I live in a 4 bedroom house (3 bed upstairs, lounge+kitchen+bed downstairs). It needs rewiring so I planned to run the upstairs off one ring main, downstairs off a second ring main and the kitchen off a third ring main (obviously the cooker on its own 32a radial). I haven't been in this line of work professionally for 8 years now so I've lost touch with the latest wiring regulations.
Perhaps the main issue is the fact that such work is notifiable and if you intend to do the work yourself you must speak to your Local Authority Building Control before you start any work.
You cannot do the work yourself and then get a registered electrician in to test alone, he/she will have to have been involved in the whole process from the beginning.

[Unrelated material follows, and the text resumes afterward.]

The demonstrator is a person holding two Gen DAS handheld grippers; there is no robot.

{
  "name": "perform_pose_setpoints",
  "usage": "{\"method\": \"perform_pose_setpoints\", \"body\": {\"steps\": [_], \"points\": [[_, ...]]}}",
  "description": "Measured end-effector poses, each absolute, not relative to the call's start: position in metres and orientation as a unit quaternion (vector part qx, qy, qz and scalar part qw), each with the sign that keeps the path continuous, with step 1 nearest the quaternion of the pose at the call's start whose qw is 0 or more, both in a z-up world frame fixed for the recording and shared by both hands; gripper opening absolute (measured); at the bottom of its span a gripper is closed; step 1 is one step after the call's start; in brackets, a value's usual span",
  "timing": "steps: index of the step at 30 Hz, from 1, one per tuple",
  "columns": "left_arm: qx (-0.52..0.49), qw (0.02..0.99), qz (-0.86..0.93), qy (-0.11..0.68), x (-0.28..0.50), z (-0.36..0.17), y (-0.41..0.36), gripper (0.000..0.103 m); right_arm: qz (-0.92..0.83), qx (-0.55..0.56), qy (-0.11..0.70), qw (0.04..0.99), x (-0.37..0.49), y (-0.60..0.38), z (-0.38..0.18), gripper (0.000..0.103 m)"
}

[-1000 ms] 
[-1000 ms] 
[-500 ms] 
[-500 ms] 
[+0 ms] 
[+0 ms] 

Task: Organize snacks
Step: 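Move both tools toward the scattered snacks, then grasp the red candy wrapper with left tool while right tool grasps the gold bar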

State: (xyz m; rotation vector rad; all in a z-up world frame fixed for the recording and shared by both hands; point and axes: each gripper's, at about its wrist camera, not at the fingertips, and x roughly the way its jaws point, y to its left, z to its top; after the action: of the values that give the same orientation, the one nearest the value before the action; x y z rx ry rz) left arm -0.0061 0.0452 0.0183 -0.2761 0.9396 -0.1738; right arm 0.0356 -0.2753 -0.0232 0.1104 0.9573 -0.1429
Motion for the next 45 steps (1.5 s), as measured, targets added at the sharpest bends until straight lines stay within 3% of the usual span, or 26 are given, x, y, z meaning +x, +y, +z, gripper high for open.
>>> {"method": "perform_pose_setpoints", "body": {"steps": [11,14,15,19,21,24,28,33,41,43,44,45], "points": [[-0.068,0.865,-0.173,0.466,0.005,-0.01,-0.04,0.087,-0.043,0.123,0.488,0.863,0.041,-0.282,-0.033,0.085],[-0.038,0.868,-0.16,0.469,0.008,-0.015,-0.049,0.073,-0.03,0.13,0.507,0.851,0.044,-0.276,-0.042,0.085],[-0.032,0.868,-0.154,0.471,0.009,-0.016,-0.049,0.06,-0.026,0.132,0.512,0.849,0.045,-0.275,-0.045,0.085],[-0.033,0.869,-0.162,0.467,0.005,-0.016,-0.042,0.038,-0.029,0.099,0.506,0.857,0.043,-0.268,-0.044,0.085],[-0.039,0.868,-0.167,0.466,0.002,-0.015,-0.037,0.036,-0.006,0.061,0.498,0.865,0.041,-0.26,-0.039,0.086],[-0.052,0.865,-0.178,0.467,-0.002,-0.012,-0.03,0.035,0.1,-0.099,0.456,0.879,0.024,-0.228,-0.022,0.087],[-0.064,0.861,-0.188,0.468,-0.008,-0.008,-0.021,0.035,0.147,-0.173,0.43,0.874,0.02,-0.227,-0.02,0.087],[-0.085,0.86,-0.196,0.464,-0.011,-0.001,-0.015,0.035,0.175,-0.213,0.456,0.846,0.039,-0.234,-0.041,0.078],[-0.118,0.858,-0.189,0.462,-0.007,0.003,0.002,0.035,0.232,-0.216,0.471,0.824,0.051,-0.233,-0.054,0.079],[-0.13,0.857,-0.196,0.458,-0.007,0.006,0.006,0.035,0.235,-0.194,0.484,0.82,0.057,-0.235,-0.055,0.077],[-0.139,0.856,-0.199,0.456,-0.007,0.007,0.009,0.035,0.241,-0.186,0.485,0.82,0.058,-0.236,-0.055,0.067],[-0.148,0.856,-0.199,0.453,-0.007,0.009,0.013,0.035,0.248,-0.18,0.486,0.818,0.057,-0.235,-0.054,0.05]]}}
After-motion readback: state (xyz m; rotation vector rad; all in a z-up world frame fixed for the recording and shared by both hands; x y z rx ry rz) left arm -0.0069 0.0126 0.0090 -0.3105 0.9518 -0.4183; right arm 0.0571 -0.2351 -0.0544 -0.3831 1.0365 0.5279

I was chatting to a sparky the other day who's currently working on some new houses. He said radial circuits are starting to come back in as the prefered method as opposed to a ring main and I should be using radial's all through my house. What do you guys think?
I don't think radial final circuits ever went out of fashion.
As has already been stated work out your demand and design your circuits accordingly - with redundancy in mind.
I completed a rewire a few months ago on a two storey four bedroom property which had two individual radial final circuits for the bedroom and landing sockets. Each circuit was protected by its own 20Amp RCBO.
Three double sockets per bedroom and one for the landing. The circuit design and bedroom layout allowed each bedroom to have at least two sockets on different radials.
Electric shower on its own radial.
Downstairs the kitchen was on its own ring final circuit with individual radials for the oven/cooker and the fridge/freezer.
The two downstairs rooms each had their own 20Amp radials but with sockets shared in a similar way to the bedrooms.
Three lighting circuits - for the front of the house rooms, the rear of the house rooms, the outside security lights and the mains/battery smoke alarms circuit.
I also added several other specific circuits.
All circuits RCBO protected on a fourteen way board.
This particular house and the expected demand lent itself to this approach. Each property will be different.